現在 東波学園 藤城亜美
「亜美ー、お疲れー」
笑いながら奏美がやって来た。
ホントお疲れだよ。打っても何も響かない安堂を1日学校案内して疲れたよー。
愚痴も言いたいけど、もう終わった!今日のお役目は御免。
当の本人はというと「起立、礼」で振り向いたら既にいなかった。何あれ。
「あの根暗くん、マジでド陰キャだったね」
1日遠巻きに見ていた奏美は、他人事だと思ってゲラゲラ笑ってる。まぁね、なかなかいないわ、あんなヤツ。
安堂は、結局誰とも一言も口を利かなかった。
顔を上げることもなく、床とお友達なんだな。
「奏美ぃ、アタシがんばったよぅ」
笑いながら頭をヨシヨシしてくれて奏美は部活に向かった。
よし、私は帰るぞ!
駐輪場から自転車を押しながら、裏門に向かっていると倉庫の裏手から声が聞こえてきた。
通り過ぎざまクラスの男子数人が見えた。
東波には珍しい陰湿な鵜飼達が、転校生を放っておく筈がない。
絡まれてるのは安堂だった。
先に教室出たくせに、なんで捕まってるのアイツは。
「お前さ、返事をしないって何様?」「目くらい見ろよ」
いやまぁ、私も同意見だよ鵜飼くん。
でもさ、人には色々事情があるんだよ、きっと。
それで今後の人生で安堂が困っても、それは彼が受けるべきペナルティなんだから放っておきなよ。

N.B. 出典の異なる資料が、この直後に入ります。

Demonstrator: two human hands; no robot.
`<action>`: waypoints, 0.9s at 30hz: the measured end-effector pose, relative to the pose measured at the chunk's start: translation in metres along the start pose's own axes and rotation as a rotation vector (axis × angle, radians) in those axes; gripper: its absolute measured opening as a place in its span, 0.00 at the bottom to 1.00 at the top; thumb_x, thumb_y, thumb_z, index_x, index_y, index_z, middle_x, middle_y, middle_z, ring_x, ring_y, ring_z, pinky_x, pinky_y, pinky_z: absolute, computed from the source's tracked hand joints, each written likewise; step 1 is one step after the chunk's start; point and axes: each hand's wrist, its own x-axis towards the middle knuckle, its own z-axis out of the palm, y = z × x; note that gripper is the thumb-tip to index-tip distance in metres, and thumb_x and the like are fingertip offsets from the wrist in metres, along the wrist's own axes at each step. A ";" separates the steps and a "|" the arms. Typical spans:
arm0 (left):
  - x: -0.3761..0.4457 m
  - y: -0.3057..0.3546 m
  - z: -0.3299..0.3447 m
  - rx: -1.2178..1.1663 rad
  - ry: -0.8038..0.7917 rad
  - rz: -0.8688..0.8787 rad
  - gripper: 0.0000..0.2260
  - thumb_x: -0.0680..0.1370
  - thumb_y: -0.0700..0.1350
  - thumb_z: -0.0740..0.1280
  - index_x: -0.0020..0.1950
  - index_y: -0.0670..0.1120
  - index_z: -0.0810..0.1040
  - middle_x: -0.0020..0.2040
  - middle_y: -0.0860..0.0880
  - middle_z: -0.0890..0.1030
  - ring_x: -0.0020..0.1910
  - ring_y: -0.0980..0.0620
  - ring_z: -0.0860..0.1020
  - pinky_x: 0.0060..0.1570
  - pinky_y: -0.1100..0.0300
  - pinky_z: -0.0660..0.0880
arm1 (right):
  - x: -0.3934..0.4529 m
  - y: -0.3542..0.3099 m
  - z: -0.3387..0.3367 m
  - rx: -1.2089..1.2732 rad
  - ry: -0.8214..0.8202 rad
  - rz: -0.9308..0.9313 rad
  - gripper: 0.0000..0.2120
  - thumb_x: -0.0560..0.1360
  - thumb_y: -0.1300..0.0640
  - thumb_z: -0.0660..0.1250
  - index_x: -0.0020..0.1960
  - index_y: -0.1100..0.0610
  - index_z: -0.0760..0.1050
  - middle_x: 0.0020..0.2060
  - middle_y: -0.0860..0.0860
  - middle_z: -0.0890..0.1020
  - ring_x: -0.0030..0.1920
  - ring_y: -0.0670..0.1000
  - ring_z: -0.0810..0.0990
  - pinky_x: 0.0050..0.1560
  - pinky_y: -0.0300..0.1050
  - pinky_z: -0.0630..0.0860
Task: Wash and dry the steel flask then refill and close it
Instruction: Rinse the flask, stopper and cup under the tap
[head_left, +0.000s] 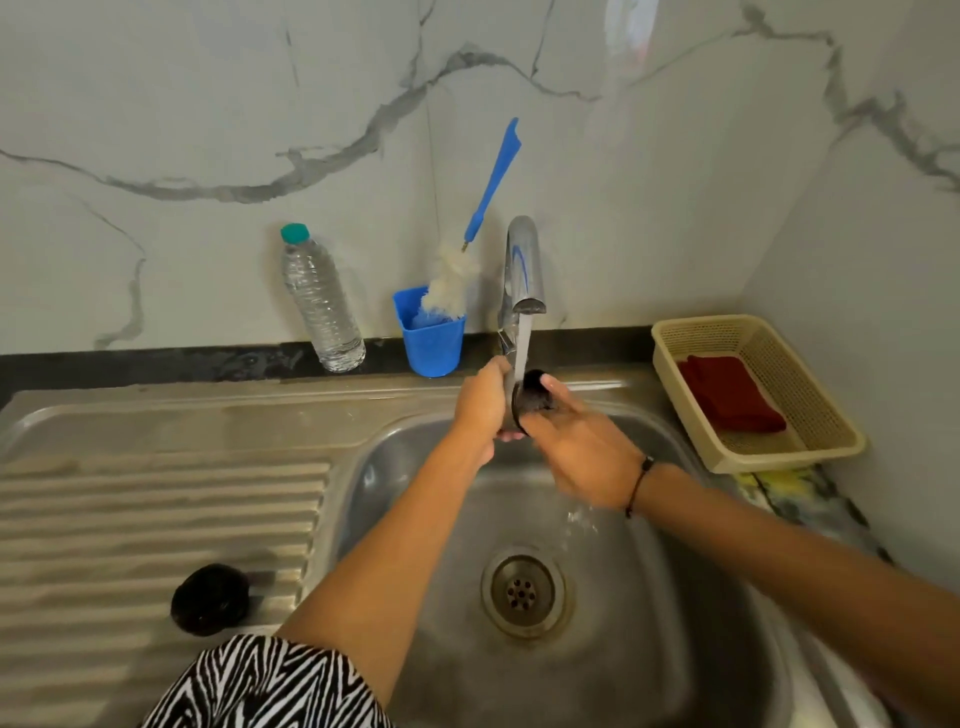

今日一日の安堂ストレスで私の頭の中が勝手にゴチャゴチャ喋ってる。うるさいよぅ。
「鵜飼ぃ、どうしたの?」自転車をUターンさせて首を突っ込んでいた。
「わ、藤城さん!あ、いや。いや、あの」
面白いように真っ赤な顔してしどろもどろになった鵜飼が私の事を好きなのは有名な話。
ごめん、鵜飼。
君に話しかけるのはこれで最後にしたいよ、私は。
グラウンドからイチ、ニー、イチ、ニーと掛け声が聞こえて来る。部活動が始まったらしい。
首まで真っ赤にした鵜飼を、周りの奴らは困ったような顔して見ているだけ。
鵜飼ってリーダータイプでもないのにな。お金?金の力か?あ、また無駄な思考をしてしまった。
......私は帰りたい。今日は急ぐんだから。